### Recorded information

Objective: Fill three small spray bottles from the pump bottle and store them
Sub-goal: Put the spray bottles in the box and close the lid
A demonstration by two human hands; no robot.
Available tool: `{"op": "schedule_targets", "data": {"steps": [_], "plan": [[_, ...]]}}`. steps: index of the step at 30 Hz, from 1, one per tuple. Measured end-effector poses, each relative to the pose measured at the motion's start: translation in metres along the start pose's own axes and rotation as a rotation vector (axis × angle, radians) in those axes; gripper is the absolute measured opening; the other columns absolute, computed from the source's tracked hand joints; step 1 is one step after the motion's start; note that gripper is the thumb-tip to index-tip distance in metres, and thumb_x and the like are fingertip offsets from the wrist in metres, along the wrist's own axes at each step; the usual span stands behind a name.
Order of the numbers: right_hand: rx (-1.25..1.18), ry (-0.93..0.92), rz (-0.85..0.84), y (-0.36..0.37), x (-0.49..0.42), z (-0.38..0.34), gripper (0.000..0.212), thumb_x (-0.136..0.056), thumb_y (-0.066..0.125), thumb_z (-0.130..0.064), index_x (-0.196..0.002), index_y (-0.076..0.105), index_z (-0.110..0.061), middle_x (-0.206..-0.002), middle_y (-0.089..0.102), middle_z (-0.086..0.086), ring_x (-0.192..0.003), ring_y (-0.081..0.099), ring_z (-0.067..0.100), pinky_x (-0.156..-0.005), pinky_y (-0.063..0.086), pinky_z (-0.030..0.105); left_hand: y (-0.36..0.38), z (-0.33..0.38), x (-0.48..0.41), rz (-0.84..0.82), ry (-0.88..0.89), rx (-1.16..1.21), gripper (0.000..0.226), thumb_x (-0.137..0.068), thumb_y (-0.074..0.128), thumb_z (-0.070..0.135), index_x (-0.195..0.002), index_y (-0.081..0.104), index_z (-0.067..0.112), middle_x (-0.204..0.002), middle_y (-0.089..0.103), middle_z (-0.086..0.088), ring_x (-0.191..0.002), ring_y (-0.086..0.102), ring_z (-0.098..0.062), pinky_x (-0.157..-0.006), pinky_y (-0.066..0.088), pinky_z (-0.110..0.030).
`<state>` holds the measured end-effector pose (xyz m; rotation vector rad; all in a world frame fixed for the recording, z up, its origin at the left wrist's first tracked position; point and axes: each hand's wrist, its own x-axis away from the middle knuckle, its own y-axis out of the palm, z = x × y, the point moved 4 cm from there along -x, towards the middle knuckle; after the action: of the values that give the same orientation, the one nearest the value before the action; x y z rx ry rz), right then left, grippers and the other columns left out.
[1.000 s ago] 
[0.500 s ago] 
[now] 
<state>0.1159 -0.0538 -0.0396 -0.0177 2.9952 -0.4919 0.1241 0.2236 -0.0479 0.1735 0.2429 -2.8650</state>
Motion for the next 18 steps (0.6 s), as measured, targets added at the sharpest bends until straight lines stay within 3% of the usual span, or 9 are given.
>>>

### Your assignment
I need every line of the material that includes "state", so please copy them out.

### Expected answer
`<state>` holds the measured end-effector pose (xyz m; rotation vector rad; all in a world frame fixed for the recording, z up, its origin at the left wrist's first tracked position; point and axes: each hand's wrist, its own x-axis away from the middle knuckle, its own y-axis out of the palm, z = x × y, the point moved 4 cm from there along -x, towards the middle knuckle; after the action: of the values that give the same orientation, the one nearest the value before the action; x y z rx ry rz), right then left, grippers and the other columns left out.
<state>0.1159 -0.0538 -0.0396 -0.0177 2.9952 -0.4919 0.1241 0.2236 -0.0479 0.1735 0.2429 -2.8650</state>

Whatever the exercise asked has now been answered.